Data extracted from a collection
+--

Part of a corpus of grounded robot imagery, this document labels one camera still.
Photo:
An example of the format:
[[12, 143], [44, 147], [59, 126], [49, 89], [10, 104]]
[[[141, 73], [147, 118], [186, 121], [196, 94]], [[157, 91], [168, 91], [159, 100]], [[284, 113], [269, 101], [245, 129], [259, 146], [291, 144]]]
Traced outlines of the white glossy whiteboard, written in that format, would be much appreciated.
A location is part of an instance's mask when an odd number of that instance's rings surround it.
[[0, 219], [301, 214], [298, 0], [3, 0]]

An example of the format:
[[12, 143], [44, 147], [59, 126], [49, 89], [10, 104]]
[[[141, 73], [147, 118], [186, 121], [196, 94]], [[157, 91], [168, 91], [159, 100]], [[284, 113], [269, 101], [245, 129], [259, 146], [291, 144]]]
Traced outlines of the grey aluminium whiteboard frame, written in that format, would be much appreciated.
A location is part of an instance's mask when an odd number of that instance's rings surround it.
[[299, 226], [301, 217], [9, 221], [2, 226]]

+--

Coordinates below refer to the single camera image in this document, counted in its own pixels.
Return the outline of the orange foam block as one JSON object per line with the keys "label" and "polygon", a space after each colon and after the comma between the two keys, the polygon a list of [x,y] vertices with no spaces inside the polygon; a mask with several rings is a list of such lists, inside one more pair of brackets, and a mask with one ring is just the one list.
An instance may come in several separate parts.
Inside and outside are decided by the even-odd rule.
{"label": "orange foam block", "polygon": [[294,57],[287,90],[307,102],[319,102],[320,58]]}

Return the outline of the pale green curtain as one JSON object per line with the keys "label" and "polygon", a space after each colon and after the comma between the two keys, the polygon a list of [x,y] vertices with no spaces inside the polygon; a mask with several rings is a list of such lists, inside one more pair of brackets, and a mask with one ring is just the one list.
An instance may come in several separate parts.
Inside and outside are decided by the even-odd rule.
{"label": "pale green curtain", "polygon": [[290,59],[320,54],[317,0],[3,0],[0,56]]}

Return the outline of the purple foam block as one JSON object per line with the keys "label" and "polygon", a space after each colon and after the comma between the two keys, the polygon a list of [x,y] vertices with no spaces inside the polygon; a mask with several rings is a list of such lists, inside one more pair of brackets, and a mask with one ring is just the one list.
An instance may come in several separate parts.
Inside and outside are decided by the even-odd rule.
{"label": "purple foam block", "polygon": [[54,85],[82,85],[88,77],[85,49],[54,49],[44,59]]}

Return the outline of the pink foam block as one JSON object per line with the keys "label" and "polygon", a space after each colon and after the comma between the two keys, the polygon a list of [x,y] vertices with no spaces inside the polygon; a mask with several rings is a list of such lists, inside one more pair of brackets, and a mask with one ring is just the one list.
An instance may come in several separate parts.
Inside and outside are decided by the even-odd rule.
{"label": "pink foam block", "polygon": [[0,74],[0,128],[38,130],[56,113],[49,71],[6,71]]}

+--

**Task instructions:** Say how many lines in the records include the string "whiteboard", giving the figure by itself.

**Response for this exercise:** 2